### Problem to work on
Reproduce the opening lines of the records exactly, please, stopping after the line that contains "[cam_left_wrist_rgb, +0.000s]".

### Input for this task
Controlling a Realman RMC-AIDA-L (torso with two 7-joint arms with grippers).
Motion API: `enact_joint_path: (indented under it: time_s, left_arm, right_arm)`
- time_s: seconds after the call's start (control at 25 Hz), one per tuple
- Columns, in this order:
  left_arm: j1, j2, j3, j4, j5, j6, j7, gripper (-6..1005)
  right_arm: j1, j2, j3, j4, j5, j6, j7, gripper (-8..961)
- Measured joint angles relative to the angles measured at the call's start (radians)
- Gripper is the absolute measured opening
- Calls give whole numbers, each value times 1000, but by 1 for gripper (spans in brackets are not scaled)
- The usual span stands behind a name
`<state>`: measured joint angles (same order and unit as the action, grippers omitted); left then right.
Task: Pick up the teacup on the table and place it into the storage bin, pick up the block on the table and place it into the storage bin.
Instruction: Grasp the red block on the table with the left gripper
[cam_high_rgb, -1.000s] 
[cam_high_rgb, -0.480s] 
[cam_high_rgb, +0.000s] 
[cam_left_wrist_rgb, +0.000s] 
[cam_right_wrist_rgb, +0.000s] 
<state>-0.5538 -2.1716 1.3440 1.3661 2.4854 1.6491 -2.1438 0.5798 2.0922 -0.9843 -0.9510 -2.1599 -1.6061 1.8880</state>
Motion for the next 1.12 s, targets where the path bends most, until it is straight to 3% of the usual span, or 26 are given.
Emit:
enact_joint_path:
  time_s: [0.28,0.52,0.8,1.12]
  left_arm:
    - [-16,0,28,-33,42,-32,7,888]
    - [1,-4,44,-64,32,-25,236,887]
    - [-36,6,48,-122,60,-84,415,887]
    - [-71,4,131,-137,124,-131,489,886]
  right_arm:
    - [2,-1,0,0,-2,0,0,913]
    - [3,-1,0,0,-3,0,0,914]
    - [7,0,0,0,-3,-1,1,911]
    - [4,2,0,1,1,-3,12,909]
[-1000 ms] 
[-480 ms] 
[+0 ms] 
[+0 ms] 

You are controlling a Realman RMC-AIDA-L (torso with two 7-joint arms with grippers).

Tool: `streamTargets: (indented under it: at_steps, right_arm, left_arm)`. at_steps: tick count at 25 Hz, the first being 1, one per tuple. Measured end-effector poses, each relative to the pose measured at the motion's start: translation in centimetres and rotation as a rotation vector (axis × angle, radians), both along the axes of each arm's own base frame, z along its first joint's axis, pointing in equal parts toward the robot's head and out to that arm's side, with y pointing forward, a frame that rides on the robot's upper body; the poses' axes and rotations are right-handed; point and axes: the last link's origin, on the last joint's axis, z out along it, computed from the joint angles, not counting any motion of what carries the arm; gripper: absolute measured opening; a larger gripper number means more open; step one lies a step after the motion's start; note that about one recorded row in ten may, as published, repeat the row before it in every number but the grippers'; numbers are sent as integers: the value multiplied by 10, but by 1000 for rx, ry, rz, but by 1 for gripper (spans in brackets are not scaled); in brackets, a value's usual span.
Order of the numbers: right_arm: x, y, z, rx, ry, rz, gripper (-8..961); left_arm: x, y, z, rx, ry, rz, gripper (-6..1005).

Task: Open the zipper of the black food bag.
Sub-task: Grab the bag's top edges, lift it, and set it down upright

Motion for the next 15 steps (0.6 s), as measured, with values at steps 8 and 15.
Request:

### Your solution
Controlling a Realman RMC-AIDA-L (torso with two 7-joint arms with grippers).
Motion API: `enact_joint_path: (indented under it: time_s, left_arm, right_arm)`
- time_s: seconds after the call's start (control at 25 Hz), one per tuple
- Columns, in this order:
  left_arm: j1, j2, j3, j4, j5, j6, j7, gripper (-6..1005)
  right_arm: j1, j2, j3, j4, j5, j6, j7, gripper (-8..961)
- Measured joint angles relative to the angles measured at the call's start (radians)
- Gripper is the absolute measured opening
- Calls give whole numbers, each value times 1000, but by 1 for gripper (spans in brackets are not scaled)
- The usual span stands behind a name
`<state>`: measured joint angles (same order and unit as the action, grippers omitted); left then right.
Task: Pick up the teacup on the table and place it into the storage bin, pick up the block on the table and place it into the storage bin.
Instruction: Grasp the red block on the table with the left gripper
[cam_high_rgb, -1.000s] 
[cam_high_rgb, -0.480s] 
[cam_high_rgb, +0.000s] 
[cam_left_wrist_rgb, +0.000s] 

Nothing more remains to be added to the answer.